Only Prof. Vladimir Katz stood his ground. Or rather, he tried to stand his ground. He was a fuming, wheezing, waddling barrel of a man with no hair on his head, no neck under it, and a great many chins—possibly four or five. Being very learned in several ologies, he should have known better than to think of trying to stop five fierce Zapotecs with a sudden urge to go home. So, natura
lly, he was knocked sprawling, and might have rolled off the mountain if Don José Salazar had not pounced upon him and sat upon him hard.
“Scoundrel!” roared Don José. “Peeg! Trespasser! Stealer of purple saucers—”
“Let me go!” Professor Katz tried to roar back, though he could only wheeze. “I am a friend of the governor of Monteverde. When I tell him of this outrage—”
“Fool!” said Don José, “I am the governor of Monteverde. You are in this country without the permit. For a brass peso I would have you put in the jail for life. Instead I will only fine you till your purse she is very thin. Then I will deport you to the worst place I can think of—if I can think of a worse place than Vladivostok or Sputnik-sky, which may take me years and years.”
6
He Finds the Saucer
Sprockets was so tired when it was all over—or rather, his little atomic battery was so run down—that his eye lights practically went out, and all of a sudden he collapsed in the trail with a loud squeak and a tock.
Jim rushed over to him. “Are—are you sick or something, Sprockets?”
“I am deplorably depleted,” Sprockets answered in a very weak voice.
“What’s ‘deplorably depleted’ mean?”
Sprockets was always surprised that Jim, who was so smart, had trouble with so many words. “It’s my battery,” he answered faintly. “It’s dreadfully low from using my ultraviolet perceptors.”

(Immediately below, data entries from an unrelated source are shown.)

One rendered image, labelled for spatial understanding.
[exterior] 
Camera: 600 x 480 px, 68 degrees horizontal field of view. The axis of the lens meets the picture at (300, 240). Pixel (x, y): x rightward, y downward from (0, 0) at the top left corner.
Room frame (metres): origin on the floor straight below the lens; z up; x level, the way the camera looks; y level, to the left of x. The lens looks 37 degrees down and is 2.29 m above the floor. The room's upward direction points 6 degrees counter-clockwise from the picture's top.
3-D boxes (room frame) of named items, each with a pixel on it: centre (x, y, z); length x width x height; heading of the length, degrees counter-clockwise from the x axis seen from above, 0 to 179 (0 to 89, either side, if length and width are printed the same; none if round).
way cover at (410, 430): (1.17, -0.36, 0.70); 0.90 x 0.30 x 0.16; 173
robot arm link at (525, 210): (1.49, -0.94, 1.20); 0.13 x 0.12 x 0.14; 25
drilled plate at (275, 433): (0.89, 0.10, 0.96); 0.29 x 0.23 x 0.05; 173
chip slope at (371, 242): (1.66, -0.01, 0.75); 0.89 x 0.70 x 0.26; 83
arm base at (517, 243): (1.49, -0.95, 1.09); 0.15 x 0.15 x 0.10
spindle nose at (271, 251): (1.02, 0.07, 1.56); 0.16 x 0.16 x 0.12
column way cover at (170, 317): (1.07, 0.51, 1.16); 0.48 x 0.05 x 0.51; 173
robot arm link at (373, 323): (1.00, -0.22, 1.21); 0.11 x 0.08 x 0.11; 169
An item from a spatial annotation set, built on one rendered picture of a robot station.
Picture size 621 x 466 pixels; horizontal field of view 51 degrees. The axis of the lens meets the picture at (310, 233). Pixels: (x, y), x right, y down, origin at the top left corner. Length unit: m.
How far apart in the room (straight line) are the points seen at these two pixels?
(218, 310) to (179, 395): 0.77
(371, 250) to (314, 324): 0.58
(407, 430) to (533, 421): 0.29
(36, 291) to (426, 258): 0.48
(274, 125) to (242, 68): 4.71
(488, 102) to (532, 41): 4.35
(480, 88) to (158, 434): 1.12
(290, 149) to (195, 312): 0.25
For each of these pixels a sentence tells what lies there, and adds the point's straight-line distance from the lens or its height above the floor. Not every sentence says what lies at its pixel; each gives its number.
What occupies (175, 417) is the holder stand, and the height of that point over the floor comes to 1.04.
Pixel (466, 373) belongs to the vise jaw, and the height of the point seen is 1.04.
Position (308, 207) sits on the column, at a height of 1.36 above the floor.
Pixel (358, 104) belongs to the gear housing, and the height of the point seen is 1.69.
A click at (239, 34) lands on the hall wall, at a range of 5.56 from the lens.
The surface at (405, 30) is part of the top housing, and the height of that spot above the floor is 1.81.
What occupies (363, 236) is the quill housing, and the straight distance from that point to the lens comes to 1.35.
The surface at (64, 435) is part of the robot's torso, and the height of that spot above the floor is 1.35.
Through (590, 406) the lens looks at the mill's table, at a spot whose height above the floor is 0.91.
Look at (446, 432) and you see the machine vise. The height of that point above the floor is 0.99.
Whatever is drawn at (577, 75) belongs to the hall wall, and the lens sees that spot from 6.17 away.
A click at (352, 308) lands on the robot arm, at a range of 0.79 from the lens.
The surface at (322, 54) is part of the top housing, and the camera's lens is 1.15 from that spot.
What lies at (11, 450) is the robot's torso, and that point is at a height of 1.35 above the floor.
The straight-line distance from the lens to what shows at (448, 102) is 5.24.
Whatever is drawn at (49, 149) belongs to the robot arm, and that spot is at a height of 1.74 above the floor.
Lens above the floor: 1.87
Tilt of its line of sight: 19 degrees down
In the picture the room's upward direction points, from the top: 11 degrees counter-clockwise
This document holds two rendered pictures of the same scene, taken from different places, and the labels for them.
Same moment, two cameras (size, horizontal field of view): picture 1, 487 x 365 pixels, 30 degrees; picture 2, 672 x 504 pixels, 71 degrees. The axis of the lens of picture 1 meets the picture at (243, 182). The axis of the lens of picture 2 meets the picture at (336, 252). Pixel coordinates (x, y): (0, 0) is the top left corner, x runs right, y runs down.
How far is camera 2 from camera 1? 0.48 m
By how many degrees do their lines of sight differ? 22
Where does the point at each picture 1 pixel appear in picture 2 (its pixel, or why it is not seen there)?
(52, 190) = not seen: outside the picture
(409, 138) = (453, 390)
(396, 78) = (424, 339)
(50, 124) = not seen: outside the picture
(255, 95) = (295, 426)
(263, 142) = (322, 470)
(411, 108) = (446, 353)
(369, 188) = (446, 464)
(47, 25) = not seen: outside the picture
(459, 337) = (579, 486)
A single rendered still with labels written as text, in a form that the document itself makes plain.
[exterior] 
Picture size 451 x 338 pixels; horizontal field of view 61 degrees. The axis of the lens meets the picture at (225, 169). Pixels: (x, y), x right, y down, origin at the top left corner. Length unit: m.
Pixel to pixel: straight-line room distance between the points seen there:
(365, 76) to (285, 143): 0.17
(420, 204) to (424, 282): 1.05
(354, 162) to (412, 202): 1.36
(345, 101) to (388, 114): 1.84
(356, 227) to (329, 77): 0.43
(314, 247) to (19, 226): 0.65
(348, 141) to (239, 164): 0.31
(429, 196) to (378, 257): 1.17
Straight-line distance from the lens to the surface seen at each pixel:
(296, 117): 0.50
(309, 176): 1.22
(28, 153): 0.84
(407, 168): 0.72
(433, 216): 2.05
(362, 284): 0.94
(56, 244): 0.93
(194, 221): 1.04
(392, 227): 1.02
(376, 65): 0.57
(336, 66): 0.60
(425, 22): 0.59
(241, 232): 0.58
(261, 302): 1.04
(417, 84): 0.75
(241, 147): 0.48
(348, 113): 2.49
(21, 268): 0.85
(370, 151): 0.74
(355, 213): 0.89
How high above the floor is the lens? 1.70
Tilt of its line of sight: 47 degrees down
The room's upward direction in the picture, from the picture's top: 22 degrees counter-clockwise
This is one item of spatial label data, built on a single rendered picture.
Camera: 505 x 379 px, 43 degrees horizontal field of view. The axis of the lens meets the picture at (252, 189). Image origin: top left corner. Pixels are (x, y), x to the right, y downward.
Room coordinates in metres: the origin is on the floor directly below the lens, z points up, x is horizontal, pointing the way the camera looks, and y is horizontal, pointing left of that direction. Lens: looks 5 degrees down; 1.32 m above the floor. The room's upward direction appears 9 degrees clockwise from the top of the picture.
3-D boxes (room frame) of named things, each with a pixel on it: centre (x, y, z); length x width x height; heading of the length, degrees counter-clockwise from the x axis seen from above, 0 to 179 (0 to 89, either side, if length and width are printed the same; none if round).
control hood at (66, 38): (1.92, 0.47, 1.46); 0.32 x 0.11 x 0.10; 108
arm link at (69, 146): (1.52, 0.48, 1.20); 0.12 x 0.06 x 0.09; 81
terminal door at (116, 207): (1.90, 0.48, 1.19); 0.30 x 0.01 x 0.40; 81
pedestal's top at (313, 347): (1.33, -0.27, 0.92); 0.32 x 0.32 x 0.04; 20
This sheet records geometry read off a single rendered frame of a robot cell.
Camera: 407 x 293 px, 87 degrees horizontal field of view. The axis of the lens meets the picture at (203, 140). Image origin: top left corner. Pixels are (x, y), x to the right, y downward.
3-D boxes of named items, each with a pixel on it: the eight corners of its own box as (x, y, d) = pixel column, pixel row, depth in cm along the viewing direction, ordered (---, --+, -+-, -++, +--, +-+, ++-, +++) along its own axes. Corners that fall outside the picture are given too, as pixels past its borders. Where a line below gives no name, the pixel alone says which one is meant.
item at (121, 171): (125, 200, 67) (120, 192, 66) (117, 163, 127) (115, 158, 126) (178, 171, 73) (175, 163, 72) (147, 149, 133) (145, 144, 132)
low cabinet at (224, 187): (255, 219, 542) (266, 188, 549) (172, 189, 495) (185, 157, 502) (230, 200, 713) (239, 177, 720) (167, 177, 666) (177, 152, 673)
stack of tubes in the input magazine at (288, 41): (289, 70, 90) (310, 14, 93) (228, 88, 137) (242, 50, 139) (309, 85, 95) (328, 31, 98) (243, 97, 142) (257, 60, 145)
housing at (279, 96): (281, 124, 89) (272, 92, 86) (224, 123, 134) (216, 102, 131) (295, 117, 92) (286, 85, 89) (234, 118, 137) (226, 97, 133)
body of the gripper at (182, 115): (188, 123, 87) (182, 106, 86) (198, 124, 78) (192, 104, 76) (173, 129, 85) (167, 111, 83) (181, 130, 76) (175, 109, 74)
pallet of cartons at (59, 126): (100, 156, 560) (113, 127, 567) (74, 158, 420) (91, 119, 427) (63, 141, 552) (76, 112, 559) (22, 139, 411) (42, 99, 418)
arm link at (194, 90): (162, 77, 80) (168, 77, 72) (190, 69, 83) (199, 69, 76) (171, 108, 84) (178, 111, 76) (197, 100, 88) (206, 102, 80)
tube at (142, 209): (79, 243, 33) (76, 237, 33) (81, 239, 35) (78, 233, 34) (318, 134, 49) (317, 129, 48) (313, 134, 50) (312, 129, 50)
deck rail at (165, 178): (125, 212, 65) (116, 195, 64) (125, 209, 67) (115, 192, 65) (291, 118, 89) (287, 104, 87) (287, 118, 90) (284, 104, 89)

“If only we were home,” said Jim, “Mom could give you another hot shot.”
“That would be wonderful,” Sprockets whispered, tingling at the thought. “But I will fully recharge myself if I lie here six hours, fifty-seven minutes, and twelve seconds. Please let nothing disturb me.”
“Just one question,” Don José interrupted, his mustachios quivering in his eagerness. “Has the leetle mechanical one any way of knowing where the purple saucer is?”
Even Professor Katz, securely bound, and just as securely gagged—so no one would have to listen to him speak unspeakably in low German—pricked up his thick ears at the question.